Eine bayerische Handelsfirma hatte die Sendung mit einem Warenwert von etwa 1.700 Euro beim Zoll angemeldet. Die Beamten wurden stutzig, als sie die frappierende Ähnlichkeit der importierten Feuerzeuge mit originalen Zippo-Produkten bemerkten. Nach Rücksprache mit dem Rechteinhaber von Zippo bestätigte sich der Verdacht: Es handelte sich um Fälschungen.

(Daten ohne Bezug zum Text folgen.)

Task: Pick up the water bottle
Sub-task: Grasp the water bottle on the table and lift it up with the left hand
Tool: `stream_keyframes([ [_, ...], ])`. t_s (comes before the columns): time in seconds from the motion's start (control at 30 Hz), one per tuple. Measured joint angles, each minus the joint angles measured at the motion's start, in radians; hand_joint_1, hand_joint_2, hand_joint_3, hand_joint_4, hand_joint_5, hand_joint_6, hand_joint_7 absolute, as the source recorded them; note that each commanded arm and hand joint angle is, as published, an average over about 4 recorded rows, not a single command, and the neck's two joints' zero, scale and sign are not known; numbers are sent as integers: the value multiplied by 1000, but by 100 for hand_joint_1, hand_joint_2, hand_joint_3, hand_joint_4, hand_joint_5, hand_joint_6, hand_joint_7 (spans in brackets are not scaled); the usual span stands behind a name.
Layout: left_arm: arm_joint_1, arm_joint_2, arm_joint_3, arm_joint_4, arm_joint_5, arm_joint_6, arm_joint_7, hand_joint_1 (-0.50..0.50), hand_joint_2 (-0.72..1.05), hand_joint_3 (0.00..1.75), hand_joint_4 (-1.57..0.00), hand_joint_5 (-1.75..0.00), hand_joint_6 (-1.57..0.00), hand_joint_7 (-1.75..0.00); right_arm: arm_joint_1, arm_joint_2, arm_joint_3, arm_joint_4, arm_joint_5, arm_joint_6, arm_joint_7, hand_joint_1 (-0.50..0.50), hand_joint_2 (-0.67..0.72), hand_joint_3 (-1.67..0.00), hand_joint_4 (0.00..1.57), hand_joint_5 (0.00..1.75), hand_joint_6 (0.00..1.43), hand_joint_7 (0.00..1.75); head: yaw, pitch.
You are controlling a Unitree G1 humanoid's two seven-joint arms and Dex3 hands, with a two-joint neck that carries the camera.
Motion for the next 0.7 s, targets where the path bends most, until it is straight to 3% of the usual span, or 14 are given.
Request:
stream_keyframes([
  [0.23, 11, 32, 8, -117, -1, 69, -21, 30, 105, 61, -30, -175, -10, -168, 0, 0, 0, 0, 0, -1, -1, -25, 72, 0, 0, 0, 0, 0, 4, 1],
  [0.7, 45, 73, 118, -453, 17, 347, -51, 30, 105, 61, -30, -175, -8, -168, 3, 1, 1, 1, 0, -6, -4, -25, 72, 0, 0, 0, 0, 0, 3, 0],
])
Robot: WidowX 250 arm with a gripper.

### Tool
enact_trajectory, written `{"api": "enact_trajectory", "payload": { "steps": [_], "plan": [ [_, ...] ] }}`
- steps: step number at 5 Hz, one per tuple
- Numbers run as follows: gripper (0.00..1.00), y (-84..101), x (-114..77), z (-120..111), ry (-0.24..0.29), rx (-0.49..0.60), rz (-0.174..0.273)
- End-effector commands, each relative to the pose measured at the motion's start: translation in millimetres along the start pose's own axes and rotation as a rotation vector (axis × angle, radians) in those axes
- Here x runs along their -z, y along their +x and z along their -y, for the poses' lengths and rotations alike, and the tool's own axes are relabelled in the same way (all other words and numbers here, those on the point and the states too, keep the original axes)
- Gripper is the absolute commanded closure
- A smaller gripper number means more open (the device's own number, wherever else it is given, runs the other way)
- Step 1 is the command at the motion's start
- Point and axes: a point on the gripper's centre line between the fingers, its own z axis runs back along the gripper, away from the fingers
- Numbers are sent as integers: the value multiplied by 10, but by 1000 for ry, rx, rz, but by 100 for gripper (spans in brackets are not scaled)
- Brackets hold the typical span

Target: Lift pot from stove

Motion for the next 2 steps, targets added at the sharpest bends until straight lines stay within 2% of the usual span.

Die beschlagnahmten Feuerzeuge wurden anschließend von den Zollbehörden vernichtet. Obwohl für 2024 noch keine bundesweiten Zahlen zu beschlagnahmten Markenfälschungen vorliegen, unterstreicht dieser Fall die anhaltenden Bemühungen im Kampf gegen gefälschte Waren. Dem Markeninhaber bleibt es vorbehalten, zivilrechtliche Schritte gegen den beteiligten Importeur einzuleiten.
Die Vernichtung der Plagiate entspricht dem üblichen Vorgehen bei beschlagnahmten Fälschungen. Die Zollbehörden überwachen weiterhin Importe auf mögliche Verstöße. Der Fall dient als Mahnung an die rechtlichen Risiken, die mit dem Handel nicht autorisierter Nachahmungen verbunden sind.